In 2003, he was signed by the Washington Redskins, for which he spent two seasons as a backup quarterback. He entered the starting lineup in 2003 when then-starter Patrick Ramsey was injured. On December 7, 2003, he completed 13 of 19 passes for 154 yards in leading the Redskins to a 20–7 win over the New York Giants. He threw two touchdown passes and no interceptions in that game. The following week, he had the lowest possible single-game passer rating (0.0) in a 27–0 loss to the Dallas Cowboys.
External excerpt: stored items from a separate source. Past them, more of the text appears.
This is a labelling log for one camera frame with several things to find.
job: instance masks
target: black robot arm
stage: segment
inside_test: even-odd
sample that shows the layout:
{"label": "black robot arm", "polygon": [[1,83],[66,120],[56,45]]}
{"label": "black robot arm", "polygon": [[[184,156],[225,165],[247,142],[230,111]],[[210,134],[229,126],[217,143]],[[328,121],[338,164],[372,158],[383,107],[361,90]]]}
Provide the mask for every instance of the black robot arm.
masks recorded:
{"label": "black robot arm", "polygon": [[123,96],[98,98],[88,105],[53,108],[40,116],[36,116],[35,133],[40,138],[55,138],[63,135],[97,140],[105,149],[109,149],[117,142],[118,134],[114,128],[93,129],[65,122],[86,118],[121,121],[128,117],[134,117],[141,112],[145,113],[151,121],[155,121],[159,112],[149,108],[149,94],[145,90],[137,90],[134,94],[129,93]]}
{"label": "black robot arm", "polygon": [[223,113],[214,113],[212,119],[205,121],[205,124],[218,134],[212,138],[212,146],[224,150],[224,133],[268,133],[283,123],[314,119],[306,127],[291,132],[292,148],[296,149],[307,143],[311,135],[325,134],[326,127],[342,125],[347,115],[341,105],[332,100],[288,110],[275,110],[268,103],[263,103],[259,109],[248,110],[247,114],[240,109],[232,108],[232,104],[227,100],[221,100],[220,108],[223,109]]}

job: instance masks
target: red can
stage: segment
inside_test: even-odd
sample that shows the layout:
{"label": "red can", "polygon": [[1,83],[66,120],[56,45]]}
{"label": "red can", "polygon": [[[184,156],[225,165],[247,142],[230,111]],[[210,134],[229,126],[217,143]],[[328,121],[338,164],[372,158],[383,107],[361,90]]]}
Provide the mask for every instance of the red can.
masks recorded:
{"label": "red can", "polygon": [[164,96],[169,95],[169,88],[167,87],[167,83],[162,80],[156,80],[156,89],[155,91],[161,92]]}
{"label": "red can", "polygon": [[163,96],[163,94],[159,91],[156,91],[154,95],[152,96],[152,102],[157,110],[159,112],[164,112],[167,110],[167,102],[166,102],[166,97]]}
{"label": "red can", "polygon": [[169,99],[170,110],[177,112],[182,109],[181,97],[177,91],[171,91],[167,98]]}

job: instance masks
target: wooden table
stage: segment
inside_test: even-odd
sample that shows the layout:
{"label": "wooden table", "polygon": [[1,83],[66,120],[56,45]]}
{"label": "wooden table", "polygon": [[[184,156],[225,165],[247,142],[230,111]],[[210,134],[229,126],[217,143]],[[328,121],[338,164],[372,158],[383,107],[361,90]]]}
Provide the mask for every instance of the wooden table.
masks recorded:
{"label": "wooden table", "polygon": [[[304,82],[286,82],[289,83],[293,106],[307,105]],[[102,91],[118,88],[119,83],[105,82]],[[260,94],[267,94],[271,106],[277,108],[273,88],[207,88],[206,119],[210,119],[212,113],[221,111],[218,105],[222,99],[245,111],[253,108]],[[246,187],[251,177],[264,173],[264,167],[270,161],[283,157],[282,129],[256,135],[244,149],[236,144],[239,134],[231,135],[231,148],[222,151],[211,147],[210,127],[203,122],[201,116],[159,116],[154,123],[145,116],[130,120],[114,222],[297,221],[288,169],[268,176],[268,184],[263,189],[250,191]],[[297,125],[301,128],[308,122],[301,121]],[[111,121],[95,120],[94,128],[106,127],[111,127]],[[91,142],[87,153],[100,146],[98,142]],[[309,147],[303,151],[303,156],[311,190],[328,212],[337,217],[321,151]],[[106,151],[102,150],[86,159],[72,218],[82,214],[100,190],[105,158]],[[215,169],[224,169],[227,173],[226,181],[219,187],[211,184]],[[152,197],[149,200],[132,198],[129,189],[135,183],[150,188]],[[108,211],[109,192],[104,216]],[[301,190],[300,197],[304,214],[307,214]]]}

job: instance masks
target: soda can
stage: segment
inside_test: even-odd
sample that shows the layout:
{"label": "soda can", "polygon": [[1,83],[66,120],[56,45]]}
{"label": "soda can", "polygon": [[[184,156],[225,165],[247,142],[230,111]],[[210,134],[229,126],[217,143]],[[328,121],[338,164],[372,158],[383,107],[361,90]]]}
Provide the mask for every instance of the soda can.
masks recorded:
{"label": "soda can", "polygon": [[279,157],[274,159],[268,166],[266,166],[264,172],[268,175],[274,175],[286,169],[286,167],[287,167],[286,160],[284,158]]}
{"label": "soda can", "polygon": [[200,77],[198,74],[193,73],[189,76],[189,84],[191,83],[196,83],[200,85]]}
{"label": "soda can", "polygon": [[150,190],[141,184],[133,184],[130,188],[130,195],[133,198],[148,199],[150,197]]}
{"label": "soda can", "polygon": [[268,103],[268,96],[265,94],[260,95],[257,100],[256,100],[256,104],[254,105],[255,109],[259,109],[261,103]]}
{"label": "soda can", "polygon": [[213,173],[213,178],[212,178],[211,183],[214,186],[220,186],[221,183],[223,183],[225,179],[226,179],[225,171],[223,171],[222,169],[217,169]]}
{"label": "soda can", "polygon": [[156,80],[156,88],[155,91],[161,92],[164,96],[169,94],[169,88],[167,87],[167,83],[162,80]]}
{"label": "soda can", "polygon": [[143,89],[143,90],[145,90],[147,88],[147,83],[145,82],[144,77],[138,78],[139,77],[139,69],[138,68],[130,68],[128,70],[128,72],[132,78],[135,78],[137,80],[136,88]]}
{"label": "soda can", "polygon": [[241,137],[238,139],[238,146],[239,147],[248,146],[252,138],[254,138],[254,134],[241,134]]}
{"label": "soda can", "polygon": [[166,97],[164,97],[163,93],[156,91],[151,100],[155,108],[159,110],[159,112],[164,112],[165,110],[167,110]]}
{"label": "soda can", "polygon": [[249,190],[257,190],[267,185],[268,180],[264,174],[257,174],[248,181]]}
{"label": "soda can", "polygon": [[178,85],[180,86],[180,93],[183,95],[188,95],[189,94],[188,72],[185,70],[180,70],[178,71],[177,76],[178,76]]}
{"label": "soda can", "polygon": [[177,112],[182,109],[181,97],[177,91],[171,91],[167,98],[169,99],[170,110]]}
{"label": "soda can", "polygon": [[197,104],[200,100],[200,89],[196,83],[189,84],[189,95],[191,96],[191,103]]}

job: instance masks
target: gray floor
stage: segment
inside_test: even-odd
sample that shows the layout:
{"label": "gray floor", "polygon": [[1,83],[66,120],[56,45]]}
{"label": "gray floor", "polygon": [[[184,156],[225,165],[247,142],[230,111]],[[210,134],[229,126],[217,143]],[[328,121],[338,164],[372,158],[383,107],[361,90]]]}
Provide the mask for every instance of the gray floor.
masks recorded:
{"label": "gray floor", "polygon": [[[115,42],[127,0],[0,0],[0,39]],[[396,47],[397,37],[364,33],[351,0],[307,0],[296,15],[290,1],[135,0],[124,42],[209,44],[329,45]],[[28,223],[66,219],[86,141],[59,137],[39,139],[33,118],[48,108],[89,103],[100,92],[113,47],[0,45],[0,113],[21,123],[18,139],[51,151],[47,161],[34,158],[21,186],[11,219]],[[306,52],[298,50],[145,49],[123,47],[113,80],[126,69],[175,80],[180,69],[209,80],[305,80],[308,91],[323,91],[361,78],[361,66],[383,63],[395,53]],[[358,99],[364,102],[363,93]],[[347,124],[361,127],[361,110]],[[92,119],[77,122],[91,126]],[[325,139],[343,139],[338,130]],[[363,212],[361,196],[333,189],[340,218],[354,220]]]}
Hasselbeck was 6-for-26 (23 percent) for 57 yards with four interceptions.

In May 2005, the New York Giants signed Hasselbeck to be their backup for quarterback Eli Manning. His only game action with the Giants consisted of two kneeldowns. On September 1, 2007, he was released by the Giants.
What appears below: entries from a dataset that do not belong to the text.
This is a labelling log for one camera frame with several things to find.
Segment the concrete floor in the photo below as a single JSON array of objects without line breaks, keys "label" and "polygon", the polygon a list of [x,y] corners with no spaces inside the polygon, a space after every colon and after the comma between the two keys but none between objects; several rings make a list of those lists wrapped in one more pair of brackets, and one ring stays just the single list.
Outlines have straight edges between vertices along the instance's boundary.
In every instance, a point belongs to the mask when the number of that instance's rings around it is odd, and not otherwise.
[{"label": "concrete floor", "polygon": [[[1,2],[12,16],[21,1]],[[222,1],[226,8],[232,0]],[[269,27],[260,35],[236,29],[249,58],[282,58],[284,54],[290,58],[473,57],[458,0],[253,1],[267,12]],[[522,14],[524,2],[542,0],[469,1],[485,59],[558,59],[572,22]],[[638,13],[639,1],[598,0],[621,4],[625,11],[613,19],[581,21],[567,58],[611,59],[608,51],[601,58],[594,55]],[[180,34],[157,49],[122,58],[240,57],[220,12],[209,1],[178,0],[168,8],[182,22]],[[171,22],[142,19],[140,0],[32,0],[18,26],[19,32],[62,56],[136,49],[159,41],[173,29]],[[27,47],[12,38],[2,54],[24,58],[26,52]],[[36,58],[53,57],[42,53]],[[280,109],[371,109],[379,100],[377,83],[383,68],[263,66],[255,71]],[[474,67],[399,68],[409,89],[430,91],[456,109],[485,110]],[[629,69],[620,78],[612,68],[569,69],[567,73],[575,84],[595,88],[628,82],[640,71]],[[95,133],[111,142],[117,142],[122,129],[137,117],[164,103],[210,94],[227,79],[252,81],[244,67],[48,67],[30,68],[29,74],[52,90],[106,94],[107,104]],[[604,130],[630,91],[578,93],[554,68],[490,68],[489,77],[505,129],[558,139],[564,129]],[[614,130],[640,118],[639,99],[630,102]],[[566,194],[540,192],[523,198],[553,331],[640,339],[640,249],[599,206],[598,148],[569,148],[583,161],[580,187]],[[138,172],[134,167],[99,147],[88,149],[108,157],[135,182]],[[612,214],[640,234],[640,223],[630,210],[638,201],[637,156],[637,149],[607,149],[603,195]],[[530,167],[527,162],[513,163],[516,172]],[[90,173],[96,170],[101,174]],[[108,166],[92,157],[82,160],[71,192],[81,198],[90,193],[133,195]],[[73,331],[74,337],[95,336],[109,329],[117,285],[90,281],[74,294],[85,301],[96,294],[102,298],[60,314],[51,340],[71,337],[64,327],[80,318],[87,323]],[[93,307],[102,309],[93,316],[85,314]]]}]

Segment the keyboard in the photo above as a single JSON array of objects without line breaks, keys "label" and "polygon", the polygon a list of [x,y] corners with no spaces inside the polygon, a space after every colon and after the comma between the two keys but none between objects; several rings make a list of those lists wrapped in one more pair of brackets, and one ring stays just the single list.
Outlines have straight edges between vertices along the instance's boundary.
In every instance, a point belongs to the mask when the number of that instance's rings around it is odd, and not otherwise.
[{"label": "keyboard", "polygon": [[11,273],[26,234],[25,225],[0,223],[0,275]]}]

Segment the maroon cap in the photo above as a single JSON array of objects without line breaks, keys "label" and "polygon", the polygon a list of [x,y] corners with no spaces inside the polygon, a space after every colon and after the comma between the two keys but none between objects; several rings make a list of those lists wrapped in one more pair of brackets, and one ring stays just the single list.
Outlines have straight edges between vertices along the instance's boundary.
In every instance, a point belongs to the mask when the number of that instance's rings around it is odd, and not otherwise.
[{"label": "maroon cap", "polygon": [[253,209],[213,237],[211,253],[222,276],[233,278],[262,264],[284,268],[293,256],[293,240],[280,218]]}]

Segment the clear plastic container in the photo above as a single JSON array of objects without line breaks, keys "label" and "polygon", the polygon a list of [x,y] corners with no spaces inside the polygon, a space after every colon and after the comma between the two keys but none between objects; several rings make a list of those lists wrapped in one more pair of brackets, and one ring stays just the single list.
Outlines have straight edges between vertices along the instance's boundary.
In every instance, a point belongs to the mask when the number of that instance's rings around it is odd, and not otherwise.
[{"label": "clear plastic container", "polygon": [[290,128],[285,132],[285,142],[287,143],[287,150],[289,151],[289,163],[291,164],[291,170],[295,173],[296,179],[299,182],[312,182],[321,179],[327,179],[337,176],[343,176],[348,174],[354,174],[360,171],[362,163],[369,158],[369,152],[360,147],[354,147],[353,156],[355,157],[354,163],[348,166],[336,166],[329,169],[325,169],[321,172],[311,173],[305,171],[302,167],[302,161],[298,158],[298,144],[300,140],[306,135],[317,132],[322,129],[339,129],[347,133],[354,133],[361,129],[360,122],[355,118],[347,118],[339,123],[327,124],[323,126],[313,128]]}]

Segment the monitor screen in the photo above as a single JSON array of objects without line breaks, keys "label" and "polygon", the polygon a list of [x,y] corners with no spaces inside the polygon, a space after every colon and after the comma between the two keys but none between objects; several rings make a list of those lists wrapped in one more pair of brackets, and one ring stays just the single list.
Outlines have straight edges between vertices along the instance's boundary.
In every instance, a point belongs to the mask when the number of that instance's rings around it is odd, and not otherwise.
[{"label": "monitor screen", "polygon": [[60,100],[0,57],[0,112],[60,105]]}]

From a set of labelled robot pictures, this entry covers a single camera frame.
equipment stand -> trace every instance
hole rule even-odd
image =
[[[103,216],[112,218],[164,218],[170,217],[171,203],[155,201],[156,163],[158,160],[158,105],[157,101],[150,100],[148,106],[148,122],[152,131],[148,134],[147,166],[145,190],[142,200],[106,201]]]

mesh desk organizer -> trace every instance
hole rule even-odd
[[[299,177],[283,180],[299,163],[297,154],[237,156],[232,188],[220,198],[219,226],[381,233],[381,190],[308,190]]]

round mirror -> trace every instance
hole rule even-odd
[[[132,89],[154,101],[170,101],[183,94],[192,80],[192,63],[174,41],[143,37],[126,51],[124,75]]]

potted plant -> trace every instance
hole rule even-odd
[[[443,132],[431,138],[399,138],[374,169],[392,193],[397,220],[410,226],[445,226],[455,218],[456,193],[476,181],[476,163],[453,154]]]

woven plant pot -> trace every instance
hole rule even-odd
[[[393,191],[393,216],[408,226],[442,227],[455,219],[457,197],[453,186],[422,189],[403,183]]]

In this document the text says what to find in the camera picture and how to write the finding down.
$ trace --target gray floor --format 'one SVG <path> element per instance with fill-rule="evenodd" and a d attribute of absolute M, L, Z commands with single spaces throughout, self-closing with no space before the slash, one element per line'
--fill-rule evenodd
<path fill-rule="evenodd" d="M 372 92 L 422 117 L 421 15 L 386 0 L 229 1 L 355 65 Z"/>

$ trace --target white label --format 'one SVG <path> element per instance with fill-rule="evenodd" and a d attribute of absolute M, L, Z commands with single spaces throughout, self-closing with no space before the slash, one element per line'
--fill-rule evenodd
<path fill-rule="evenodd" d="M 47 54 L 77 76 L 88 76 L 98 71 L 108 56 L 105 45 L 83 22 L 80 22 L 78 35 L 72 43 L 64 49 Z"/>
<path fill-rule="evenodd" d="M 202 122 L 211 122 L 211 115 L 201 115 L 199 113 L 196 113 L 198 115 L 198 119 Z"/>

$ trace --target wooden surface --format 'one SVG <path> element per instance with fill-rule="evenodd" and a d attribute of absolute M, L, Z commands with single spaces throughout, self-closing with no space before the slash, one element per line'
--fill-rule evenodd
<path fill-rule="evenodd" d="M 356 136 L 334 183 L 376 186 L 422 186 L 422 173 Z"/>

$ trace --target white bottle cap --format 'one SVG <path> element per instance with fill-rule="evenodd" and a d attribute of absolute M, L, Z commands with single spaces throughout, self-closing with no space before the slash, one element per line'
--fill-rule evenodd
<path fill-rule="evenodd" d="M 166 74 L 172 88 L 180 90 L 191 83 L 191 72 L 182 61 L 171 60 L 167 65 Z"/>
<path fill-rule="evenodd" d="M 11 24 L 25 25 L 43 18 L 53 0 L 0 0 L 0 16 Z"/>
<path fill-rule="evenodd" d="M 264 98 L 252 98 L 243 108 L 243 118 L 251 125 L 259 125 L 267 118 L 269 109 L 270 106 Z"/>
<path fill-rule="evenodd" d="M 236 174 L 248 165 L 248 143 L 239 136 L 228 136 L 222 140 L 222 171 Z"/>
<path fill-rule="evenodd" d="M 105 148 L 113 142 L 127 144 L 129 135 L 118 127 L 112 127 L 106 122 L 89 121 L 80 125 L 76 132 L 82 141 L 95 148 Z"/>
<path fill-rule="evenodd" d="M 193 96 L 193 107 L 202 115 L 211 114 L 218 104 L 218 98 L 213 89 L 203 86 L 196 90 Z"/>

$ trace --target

Hasselbeck was signed by the Arizona Cardinals on October 16, 2007, after having been a television color commentator for their game against the Baltimore Ravens just a few weeks earlier. He appeared in one game with the Cardinals. He was also previously on the rosters of the Baltimore Ravens and Carolina Panthers without participating in a game. Hasselbeck had a 63.6 career passer rating.

Pre-draft measurables
| Height | Weight | 40-yard dash | 10-yard split | 20-yard split | 20-yard shuttle | Three-cone drill | Vertical jump | Broad jump | Wonderlic |
| 6 ft 1+1⁄4 in (1.86 m) | 211 lb (96 kg) | 4.83 s | 1.68 s | 2.79 s | 4.40 s | 7.27 s | 33.0 in (0.84 m) | 9 ft 5 in (2.87 m) | 23 |
All values from NFL Combine

==Sports analyst==
Hasselbeck was a participant in the first annual "Broadcast Boot Camp" June 18–21, 2007 at NFL Films in Mt. Laurel, New Jersey. He made his television debut on September 23, 2007, announcing the Arizona Cardinals-Baltimore Ravens game for NFL on Fox. He is currently a sports analyst for ESPN, and has been on SportsNet New York and Sirius NFL Radio for a trial period, as well. He also works as a fantasy football analyst and co-hosts Fantasy Football Now on ESPN2 and ESPN.com.
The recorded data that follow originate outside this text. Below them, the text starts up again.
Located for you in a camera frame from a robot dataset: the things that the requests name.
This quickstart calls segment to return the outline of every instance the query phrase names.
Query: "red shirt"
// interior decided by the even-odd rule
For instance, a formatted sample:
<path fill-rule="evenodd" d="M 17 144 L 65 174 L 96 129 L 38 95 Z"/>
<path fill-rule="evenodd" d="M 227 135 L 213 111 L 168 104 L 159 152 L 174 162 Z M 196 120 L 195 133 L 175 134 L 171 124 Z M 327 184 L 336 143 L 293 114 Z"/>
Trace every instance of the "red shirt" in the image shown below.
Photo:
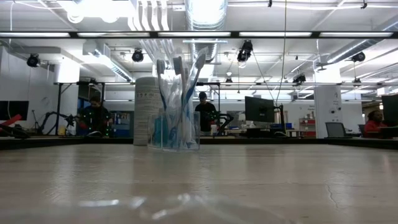
<path fill-rule="evenodd" d="M 380 127 L 387 127 L 387 125 L 385 125 L 381 122 L 368 121 L 365 124 L 365 137 L 366 138 L 378 137 L 378 135 L 375 134 L 374 132 L 380 133 Z"/>

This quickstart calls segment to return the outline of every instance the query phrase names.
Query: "person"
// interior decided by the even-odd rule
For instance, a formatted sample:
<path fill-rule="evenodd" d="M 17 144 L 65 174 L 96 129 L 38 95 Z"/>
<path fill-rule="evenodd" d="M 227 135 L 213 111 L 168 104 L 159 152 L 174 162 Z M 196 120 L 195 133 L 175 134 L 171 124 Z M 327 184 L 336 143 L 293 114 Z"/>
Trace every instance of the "person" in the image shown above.
<path fill-rule="evenodd" d="M 380 137 L 380 127 L 387 127 L 383 124 L 383 115 L 380 111 L 375 110 L 368 114 L 368 122 L 365 124 L 365 135 L 366 138 L 377 138 Z"/>
<path fill-rule="evenodd" d="M 207 102 L 207 95 L 205 92 L 199 93 L 200 104 L 195 108 L 195 111 L 200 112 L 200 131 L 204 135 L 210 135 L 211 123 L 213 120 L 209 118 L 210 113 L 216 111 L 213 104 Z"/>
<path fill-rule="evenodd" d="M 104 135 L 108 124 L 113 122 L 109 111 L 102 105 L 101 98 L 98 96 L 91 97 L 90 106 L 84 108 L 78 116 L 80 128 L 88 129 L 89 132 L 99 131 Z"/>

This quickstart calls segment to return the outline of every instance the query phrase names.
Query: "wooden table surface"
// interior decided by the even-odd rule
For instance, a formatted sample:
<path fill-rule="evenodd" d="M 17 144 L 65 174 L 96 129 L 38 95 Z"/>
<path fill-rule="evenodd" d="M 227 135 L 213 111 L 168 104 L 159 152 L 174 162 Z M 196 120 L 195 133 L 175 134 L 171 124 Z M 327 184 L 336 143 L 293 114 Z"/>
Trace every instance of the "wooden table surface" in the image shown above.
<path fill-rule="evenodd" d="M 200 152 L 173 153 L 121 144 L 0 151 L 2 223 L 44 223 L 38 213 L 59 215 L 46 210 L 52 205 L 182 193 L 228 197 L 301 223 L 393 224 L 398 223 L 398 151 L 206 145 Z M 32 208 L 36 213 L 26 212 Z M 88 217 L 101 212 L 68 212 L 78 218 L 68 213 L 62 222 L 48 223 L 132 223 L 126 213 L 99 222 Z M 211 223 L 196 218 L 165 223 Z"/>

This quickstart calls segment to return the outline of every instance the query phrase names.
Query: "ceiling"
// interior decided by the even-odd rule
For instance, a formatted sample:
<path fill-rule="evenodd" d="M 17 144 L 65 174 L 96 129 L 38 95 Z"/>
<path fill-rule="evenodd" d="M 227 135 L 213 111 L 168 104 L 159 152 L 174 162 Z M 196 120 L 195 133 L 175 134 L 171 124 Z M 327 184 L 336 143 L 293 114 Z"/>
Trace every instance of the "ceiling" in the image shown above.
<path fill-rule="evenodd" d="M 35 7 L 44 7 L 36 0 L 20 1 Z M 118 1 L 118 7 L 128 7 L 130 1 Z M 224 30 L 284 30 L 285 9 L 281 6 L 284 1 L 274 0 L 272 7 L 267 7 L 268 1 L 245 1 L 229 0 L 226 13 Z M 342 6 L 359 6 L 362 0 L 288 0 L 288 6 L 299 7 L 334 7 L 343 2 Z M 368 1 L 369 5 L 395 6 L 395 0 Z M 0 2 L 0 30 L 10 30 L 12 1 Z M 114 23 L 103 22 L 100 18 L 84 18 L 78 24 L 68 22 L 67 12 L 64 9 L 37 9 L 24 4 L 14 4 L 12 7 L 12 30 L 78 30 L 78 31 L 104 31 L 104 30 L 129 30 L 127 18 L 121 17 Z M 48 7 L 60 7 L 56 1 L 48 1 Z M 168 23 L 171 30 L 186 30 L 187 22 L 185 11 L 181 11 L 184 0 L 168 0 Z M 286 9 L 287 30 L 379 30 L 379 25 L 392 19 L 397 15 L 397 8 L 371 8 L 366 9 L 342 9 L 342 10 L 301 10 Z M 114 81 L 114 73 L 102 64 L 93 63 L 83 55 L 82 46 L 85 40 L 14 40 L 14 44 L 36 47 L 60 47 L 84 63 L 81 76 L 91 76 L 99 80 Z M 342 47 L 352 43 L 354 40 L 346 39 L 254 39 L 252 40 L 255 56 L 248 60 L 245 68 L 239 68 L 236 63 L 236 52 L 242 46 L 244 39 L 228 39 L 228 43 L 220 44 L 214 66 L 213 74 L 205 77 L 208 81 L 217 80 L 223 82 L 226 73 L 231 72 L 233 81 L 255 82 L 263 81 L 262 76 L 268 82 L 279 82 L 286 77 L 291 82 L 297 71 L 290 73 L 305 60 L 315 59 L 317 55 L 328 55 L 336 52 Z M 152 74 L 152 62 L 144 56 L 144 61 L 134 63 L 131 55 L 135 48 L 141 48 L 137 39 L 101 39 L 99 44 L 107 44 L 112 52 L 112 59 L 118 61 L 126 70 L 131 72 L 132 77 Z M 183 44 L 181 39 L 173 40 L 174 47 L 180 48 L 186 56 L 190 50 L 188 44 Z M 396 63 L 398 58 L 398 40 L 384 40 L 366 50 L 366 60 L 356 64 L 353 69 L 352 62 L 341 62 L 341 78 L 344 82 L 354 80 L 354 76 L 376 72 L 384 67 Z M 391 70 L 380 76 L 373 76 L 366 82 L 381 82 L 385 79 L 398 78 L 397 70 Z M 302 70 L 307 81 L 312 81 L 313 68 Z M 373 91 L 376 87 L 367 87 L 366 90 Z"/>

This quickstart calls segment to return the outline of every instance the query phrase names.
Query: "woman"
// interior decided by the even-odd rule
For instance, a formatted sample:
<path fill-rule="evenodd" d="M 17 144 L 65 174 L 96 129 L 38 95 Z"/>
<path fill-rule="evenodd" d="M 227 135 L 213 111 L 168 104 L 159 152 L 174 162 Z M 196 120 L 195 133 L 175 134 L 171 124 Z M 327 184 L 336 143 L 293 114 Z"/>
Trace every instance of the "woman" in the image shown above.
<path fill-rule="evenodd" d="M 380 127 L 387 127 L 381 121 L 383 115 L 380 111 L 375 110 L 368 114 L 368 122 L 365 124 L 365 137 L 366 138 L 378 138 L 380 135 Z"/>
On December 29, 2023, Hasselbeck announced the Gator Bowl where he confirmed it would be his last game broadcasting for ESPN. Hasselbeck will be coaching football at The Ensworth School in Nashville, Tennessee.

==Personal life==
On July 6, 2002, he married television personality Elisabeth Filarski, whom he met in college. She was a Survivor contestant in 2001 and was a co-host on the ABC talk show The View from 2003 to July 2013. In September 2013, she joined Fox News, replacing Gretchen Carlson on the talk show Fox & Friends. The couple has one daughter, Grace Elisabeth (born April 2005), and two sons, Taylor Thomas (born November 2007) and Isaiah Timothy (born August 2009). On December 15, 2023, Hasselbeck was named the head coach of varsity football at Ensworth High School in Nashville, Tennessee.